Journal of Renal Nutrition
Publication Date
DOI: 10.1053/j.jrn.2011.10.019
  • Biology
  • Medicine


Cardiovascular disease is the major cause of death in patients with renal insufficiency, accounting for 50% of all deaths in renal replacement therapy patients. Mortality from cardiovascular diseases in these patients is approximately 9% per year, which is about 30 times the risk in the general population. So far, intensive interventions to the general risk factors, such as high levels of low-density lipoprotein -cholesterol or C-reactive protein, have not been successful in improving their cardiovascular outcomes, suggesting that the beneficial effect of risk reduction may be overwhelmed by accumulated risk memorized by long-term exposure to oxidative stress during the progression of renal failure.

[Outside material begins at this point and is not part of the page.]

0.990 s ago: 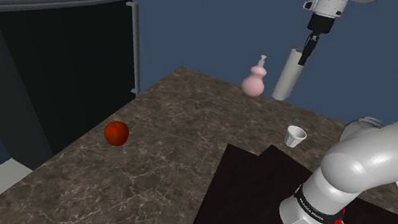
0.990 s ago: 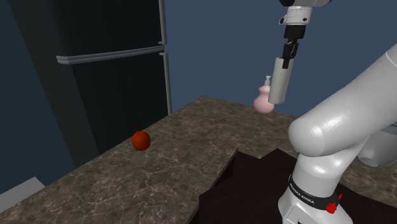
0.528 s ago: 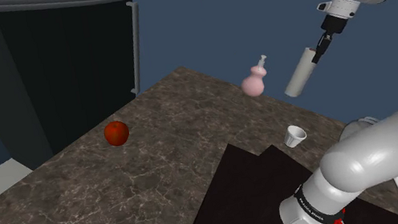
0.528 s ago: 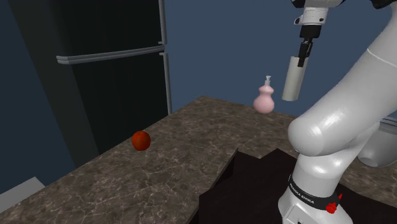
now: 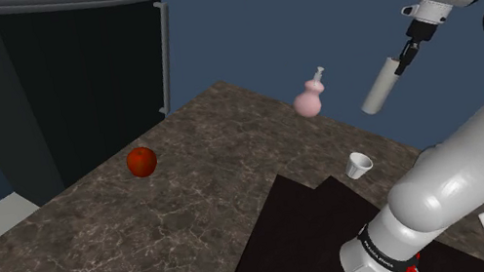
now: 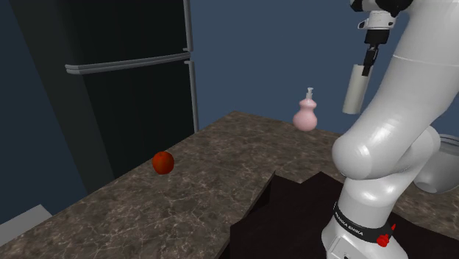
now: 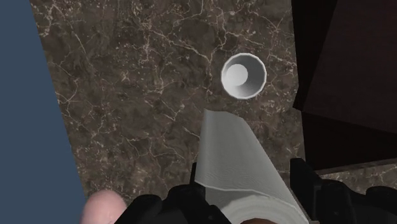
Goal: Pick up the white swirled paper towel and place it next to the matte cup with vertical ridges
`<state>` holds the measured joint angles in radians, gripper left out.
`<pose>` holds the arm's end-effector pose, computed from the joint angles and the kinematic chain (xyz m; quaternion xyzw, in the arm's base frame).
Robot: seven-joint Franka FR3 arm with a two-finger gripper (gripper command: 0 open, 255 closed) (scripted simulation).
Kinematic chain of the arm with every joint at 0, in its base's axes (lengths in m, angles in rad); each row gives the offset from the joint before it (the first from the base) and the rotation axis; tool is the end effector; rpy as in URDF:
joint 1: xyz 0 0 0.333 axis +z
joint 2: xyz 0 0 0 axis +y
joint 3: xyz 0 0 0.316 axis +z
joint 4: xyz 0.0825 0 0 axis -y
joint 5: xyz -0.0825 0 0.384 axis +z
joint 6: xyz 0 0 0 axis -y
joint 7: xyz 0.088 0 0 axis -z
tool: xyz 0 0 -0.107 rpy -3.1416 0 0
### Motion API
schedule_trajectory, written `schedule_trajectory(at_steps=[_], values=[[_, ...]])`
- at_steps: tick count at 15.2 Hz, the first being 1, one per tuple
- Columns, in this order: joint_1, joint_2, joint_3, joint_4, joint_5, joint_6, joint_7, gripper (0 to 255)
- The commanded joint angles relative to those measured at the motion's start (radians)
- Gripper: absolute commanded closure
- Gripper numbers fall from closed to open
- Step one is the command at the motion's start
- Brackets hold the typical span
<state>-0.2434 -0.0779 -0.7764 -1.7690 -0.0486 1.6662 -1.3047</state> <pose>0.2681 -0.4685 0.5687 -0.9890 -0.1462 0.0065 0.0228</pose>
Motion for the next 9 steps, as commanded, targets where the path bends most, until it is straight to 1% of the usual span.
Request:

This irreversible memory effect may be mediated by advanced glycation end products (AGEs), the generation of which has been implicated to be deeply associated with increased oxidative stress. To examine whether circulating AGEs predict future cardiovascular events, a cohort containing 386 (243 male, 142 female) hemodialysis patients was set up. The patients were examined for plasma pentosidine at registration (December 2005) and were followed until March 2010. Patients with high tertile for plasma pentosidine exhibited significantly higher risk for cardiovascular events (hazard risk: 1.74, 95% confidence interval: 1.11 to 2.74, P = .017). Comparisons of the risk of high plasma pentosidine in key subgroups showed that the risk of the high tertile was more prominent in patients with low serum albumin levels. Thus, AGE levels could represent accumulated oxidative stress during the progression of CKD, and their measurements would be useful for stratification of the cardiovascular risks in patients with ESRD.